▶ **Items from a dataset**
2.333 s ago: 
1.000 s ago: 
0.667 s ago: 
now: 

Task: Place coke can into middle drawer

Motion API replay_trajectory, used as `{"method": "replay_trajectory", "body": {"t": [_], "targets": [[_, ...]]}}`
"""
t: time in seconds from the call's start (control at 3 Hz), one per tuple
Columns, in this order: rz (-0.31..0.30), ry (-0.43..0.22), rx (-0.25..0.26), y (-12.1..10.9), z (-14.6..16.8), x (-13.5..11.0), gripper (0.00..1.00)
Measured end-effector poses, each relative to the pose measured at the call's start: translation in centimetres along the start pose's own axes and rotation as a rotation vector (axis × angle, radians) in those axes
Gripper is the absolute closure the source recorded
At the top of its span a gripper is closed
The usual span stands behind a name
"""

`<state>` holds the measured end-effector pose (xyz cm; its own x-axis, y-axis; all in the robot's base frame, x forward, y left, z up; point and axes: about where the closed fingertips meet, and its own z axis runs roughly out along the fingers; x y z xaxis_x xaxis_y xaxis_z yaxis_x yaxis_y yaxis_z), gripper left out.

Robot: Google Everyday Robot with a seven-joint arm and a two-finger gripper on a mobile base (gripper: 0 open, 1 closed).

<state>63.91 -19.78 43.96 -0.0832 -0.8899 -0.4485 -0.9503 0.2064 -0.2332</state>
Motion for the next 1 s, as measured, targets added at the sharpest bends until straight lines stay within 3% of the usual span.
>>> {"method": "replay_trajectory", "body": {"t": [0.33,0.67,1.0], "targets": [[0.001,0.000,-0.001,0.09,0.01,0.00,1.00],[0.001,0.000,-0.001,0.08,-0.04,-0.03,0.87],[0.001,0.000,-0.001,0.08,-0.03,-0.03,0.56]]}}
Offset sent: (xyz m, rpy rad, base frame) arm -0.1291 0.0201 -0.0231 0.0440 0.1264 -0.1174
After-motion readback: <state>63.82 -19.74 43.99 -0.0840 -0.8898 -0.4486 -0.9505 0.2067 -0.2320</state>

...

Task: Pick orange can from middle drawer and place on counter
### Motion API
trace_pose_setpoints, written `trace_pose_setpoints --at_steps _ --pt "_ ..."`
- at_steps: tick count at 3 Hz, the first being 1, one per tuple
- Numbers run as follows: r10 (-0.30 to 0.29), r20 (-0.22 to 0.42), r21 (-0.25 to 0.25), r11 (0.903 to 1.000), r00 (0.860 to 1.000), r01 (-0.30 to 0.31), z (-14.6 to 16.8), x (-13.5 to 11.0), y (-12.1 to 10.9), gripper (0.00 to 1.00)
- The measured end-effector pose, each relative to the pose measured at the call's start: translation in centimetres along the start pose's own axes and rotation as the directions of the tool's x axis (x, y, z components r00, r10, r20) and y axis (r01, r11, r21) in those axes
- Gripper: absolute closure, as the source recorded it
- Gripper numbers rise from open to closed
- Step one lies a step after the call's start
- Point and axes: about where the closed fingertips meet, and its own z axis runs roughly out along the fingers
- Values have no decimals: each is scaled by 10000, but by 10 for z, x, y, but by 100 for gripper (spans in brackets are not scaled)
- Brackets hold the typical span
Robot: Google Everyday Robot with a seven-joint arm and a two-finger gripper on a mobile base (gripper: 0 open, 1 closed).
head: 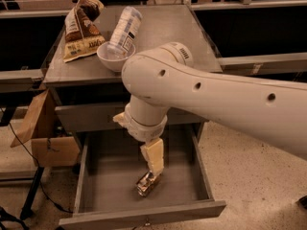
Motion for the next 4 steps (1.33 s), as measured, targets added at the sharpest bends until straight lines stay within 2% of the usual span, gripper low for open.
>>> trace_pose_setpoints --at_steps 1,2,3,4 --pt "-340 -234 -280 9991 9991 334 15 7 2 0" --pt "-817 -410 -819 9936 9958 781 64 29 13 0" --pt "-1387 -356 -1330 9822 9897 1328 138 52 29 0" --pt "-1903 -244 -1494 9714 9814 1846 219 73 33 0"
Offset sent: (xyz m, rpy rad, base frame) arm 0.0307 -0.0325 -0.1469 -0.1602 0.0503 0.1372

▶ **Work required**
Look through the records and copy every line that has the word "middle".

▶ **Answer to this task**
Task: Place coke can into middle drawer
Task: Pick orange can from middle drawer and place on counter

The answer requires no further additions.